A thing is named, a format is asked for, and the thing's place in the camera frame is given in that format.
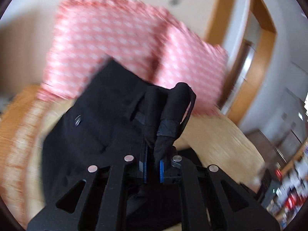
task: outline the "pink checkered pillow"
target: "pink checkered pillow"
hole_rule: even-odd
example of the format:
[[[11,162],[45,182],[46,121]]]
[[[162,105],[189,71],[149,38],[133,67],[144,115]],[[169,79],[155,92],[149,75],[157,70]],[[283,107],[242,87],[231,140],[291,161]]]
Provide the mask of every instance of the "pink checkered pillow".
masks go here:
[[[107,55],[149,81],[169,15],[136,0],[64,0],[38,97],[78,97]]]
[[[215,114],[227,61],[226,51],[203,42],[184,24],[169,25],[166,42],[153,83],[173,88],[186,82],[196,93],[194,114]]]

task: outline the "round metal rivet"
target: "round metal rivet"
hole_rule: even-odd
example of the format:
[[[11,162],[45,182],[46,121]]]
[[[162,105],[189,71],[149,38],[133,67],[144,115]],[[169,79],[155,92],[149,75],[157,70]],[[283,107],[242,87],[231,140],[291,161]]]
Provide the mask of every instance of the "round metal rivet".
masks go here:
[[[211,165],[209,168],[208,168],[211,172],[217,172],[219,170],[219,168],[216,166],[216,165]]]
[[[96,172],[97,169],[98,169],[98,167],[97,167],[96,165],[91,165],[91,166],[88,167],[88,171],[89,171],[90,173]]]
[[[81,122],[81,115],[76,117],[76,119],[75,119],[75,126],[77,127],[80,122]]]
[[[134,160],[134,157],[132,155],[127,155],[127,156],[124,157],[124,161],[129,162],[129,161],[133,161],[133,160]]]
[[[182,160],[181,156],[173,156],[172,160],[176,161],[176,162],[180,162]]]

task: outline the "black fabric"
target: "black fabric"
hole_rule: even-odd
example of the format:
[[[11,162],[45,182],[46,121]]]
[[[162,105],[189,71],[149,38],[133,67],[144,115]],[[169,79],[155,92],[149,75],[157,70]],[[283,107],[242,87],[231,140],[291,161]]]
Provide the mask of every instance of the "black fabric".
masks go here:
[[[151,148],[150,159],[157,168],[182,133],[194,99],[195,94],[186,83],[178,83],[171,90],[164,89],[143,81],[113,59],[108,60],[44,141],[42,174],[47,204],[67,186],[73,175],[88,166],[109,166],[117,157],[128,154],[138,157],[143,140]],[[140,224],[140,205],[152,206],[148,209],[152,216],[147,224],[156,227],[153,230],[178,223],[180,205],[175,187],[160,185],[157,177],[151,185],[141,187],[140,194],[139,199],[130,200],[128,227]],[[174,206],[173,210],[166,207],[169,204]]]

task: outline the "triangular cutout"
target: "triangular cutout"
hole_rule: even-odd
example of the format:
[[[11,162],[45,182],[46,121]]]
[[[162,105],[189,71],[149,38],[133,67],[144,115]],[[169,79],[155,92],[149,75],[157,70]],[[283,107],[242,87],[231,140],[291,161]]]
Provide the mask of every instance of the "triangular cutout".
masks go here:
[[[68,213],[73,213],[77,206],[79,197],[86,185],[86,181],[77,182],[60,200],[57,201],[56,207]]]
[[[223,180],[221,185],[233,212],[248,207],[248,202],[229,183]]]

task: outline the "bed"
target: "bed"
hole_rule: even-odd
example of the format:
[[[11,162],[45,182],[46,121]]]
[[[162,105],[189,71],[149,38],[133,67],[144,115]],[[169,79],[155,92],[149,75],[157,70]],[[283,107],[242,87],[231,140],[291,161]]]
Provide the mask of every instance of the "bed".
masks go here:
[[[39,85],[19,93],[0,122],[0,195],[25,228],[44,207],[40,177],[42,141],[74,100],[37,99]],[[264,165],[255,146],[222,114],[192,116],[177,149],[191,146],[204,166],[217,164],[237,182],[249,184]]]
-.-.-
### What you have to do
Make an exact copy of the listing above. Do not include the pictures.

### Answer space
A thing is named, a format is asked for, and the thing's place in the camera frame is given in that format.
task: outline the "pink checkered pillow"
target: "pink checkered pillow"
hole_rule: even-odd
example of the format:
[[[11,162],[45,182],[46,121]]]
[[[162,105],[189,71],[149,38],[133,67],[144,115]],[[169,79],[155,92],[149,75],[157,70]],[[283,107],[242,87],[231,140],[291,161]]]
Provide the mask of every instance of the "pink checkered pillow".
masks go here:
[[[107,55],[149,81],[169,15],[136,0],[64,0],[38,97],[78,97]]]
[[[215,114],[227,61],[226,51],[203,42],[184,24],[169,25],[166,42],[153,83],[173,88],[186,82],[196,93],[194,114]]]

task: outline the "round metal rivet"
target: "round metal rivet"
hole_rule: even-odd
example of the format:
[[[11,162],[45,182],[46,121]]]
[[[162,105],[189,71],[149,38],[133,67],[144,115]],[[169,79],[155,92],[149,75],[157,70]],[[283,107],[242,87],[231,140],[291,161]]]
Provide the mask of every instance of the "round metal rivet".
masks go here:
[[[211,165],[209,168],[208,168],[211,172],[217,172],[219,170],[219,168],[216,166],[216,165]]]
[[[96,172],[97,169],[98,169],[98,167],[97,167],[96,165],[91,165],[91,166],[88,167],[88,171],[89,171],[90,173]]]
[[[81,122],[81,115],[76,117],[76,119],[75,119],[75,126],[77,127],[80,122]]]
[[[134,160],[134,157],[132,155],[127,155],[127,156],[124,157],[124,161],[129,162],[129,161],[133,161],[133,160]]]
[[[182,160],[181,156],[173,156],[172,160],[176,161],[176,162],[180,162]]]

task: outline the "black fabric"
target: "black fabric"
hole_rule: even-odd
example of the format:
[[[11,162],[45,182],[46,121]]]
[[[162,105],[189,71],[149,38],[133,67],[144,115]],[[169,79],[155,92],[149,75],[157,70]],[[283,107],[242,87],[231,140],[291,161]]]
Provide the mask of every instance of the "black fabric".
masks go here:
[[[151,148],[150,159],[157,168],[182,133],[194,99],[195,94],[186,83],[178,83],[171,90],[164,89],[143,81],[113,59],[108,60],[44,141],[42,174],[47,204],[67,186],[73,175],[88,166],[109,166],[117,157],[128,154],[138,157],[143,140]],[[140,224],[140,205],[152,206],[148,209],[152,216],[147,224],[156,227],[153,230],[178,223],[180,205],[175,187],[160,185],[157,177],[151,185],[141,187],[140,194],[139,199],[130,200],[128,227]],[[174,206],[173,210],[166,207],[169,204]]]

task: outline the "triangular cutout"
target: "triangular cutout"
hole_rule: even-odd
example of the format:
[[[11,162],[45,182],[46,121]]]
[[[162,105],[189,71],[149,38],[133,67],[144,115]],[[169,79],[155,92],[149,75],[157,70]],[[283,107],[242,87],[231,140],[291,161]]]
Provide the mask of every instance of the "triangular cutout".
masks go here:
[[[68,213],[73,213],[77,206],[79,197],[86,185],[86,181],[77,182],[60,200],[57,201],[56,207]]]
[[[223,180],[221,185],[233,212],[248,207],[248,202],[229,183]]]

task: outline the "bed"
target: "bed"
hole_rule: even-odd
example of the format:
[[[11,162],[45,182],[46,121]]]
[[[162,105],[189,71],[149,38],[133,67],[144,115]],[[169,79],[155,92],[149,75],[157,70]],[[283,107],[242,87],[231,140],[291,161]]]
Provide the mask of every instance of the "bed".
masks go here:
[[[39,85],[19,93],[0,122],[0,195],[25,228],[44,207],[40,177],[42,141],[74,100],[37,99]],[[264,165],[255,146],[222,114],[192,116],[177,149],[191,146],[204,166],[217,164],[237,182],[249,184]]]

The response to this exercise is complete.